→ **Problem statement**: A single figure is required: the number of lines below in which the word "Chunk" occurs.

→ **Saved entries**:
============================================================

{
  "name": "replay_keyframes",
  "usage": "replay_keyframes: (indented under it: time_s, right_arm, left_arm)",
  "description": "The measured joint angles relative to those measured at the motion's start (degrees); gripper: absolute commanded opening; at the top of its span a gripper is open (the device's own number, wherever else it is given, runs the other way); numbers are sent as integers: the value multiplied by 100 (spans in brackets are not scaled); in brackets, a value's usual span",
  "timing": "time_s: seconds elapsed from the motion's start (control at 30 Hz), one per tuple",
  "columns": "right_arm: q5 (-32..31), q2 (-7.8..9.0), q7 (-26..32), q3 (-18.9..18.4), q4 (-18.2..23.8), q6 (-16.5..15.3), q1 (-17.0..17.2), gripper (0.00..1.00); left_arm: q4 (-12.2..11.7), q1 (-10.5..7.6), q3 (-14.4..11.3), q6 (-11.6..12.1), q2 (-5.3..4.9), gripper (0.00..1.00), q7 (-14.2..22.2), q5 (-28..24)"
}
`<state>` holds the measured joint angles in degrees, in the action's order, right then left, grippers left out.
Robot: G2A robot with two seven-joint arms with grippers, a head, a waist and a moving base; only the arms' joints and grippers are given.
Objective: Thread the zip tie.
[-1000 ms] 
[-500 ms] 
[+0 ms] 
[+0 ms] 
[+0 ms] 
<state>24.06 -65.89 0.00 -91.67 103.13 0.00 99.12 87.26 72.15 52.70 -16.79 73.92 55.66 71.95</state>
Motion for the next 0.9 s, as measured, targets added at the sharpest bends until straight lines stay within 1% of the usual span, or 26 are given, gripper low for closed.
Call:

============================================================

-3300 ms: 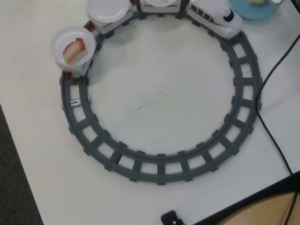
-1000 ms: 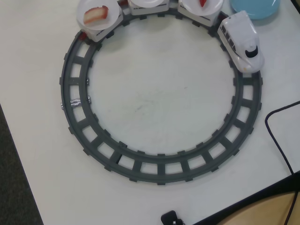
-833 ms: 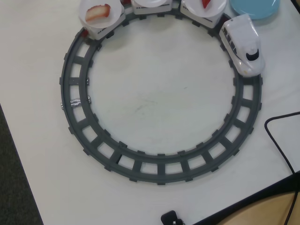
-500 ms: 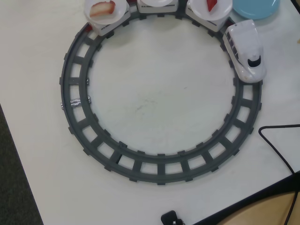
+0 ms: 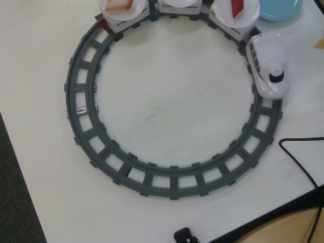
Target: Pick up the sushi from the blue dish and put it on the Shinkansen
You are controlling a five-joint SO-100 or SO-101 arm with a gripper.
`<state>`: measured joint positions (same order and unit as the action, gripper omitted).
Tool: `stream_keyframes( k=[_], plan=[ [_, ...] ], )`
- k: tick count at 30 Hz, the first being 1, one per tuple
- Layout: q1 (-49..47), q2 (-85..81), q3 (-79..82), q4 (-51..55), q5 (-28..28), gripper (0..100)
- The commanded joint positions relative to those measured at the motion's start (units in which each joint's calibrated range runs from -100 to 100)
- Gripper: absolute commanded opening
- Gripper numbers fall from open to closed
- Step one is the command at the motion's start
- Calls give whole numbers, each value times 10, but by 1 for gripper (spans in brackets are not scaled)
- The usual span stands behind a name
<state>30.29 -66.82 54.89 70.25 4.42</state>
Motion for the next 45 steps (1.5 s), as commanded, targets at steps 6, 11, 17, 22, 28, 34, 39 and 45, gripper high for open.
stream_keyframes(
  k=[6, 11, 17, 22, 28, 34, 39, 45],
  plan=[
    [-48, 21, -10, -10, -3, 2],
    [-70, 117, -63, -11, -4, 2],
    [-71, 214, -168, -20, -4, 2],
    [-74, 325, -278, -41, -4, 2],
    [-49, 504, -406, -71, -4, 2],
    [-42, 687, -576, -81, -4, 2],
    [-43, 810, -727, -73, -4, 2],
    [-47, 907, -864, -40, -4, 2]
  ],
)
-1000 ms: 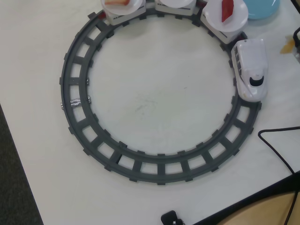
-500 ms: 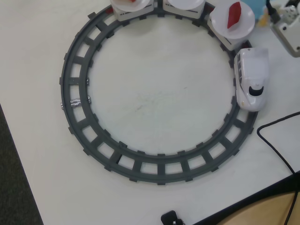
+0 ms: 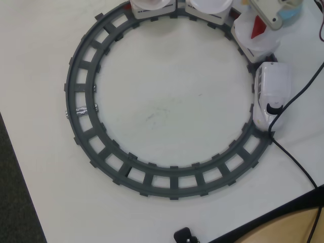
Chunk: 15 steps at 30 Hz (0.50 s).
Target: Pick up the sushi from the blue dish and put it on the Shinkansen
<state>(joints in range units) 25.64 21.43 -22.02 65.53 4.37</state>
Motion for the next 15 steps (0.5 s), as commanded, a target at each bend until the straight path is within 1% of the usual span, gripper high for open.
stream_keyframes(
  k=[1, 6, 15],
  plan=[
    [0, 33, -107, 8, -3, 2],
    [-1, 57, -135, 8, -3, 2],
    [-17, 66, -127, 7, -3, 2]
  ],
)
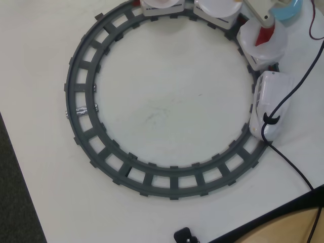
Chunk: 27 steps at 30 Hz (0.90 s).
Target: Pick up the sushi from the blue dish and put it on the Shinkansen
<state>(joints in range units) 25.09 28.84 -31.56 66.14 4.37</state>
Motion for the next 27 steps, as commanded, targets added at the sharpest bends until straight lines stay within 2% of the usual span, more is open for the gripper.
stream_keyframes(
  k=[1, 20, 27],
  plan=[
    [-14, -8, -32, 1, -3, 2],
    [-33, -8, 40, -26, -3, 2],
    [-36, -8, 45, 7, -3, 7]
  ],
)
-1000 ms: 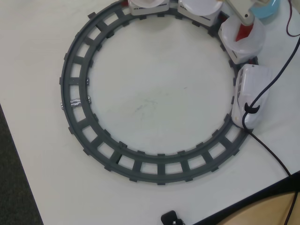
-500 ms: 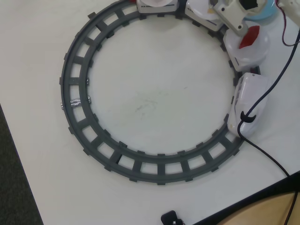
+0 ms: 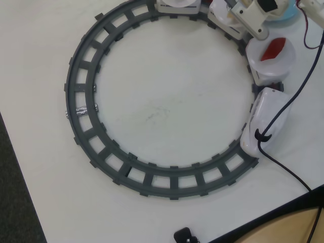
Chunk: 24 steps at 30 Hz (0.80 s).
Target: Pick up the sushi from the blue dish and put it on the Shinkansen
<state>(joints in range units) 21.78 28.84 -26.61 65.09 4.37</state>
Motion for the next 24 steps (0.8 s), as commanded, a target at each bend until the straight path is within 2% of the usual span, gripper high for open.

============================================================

→ **Task answer**: 3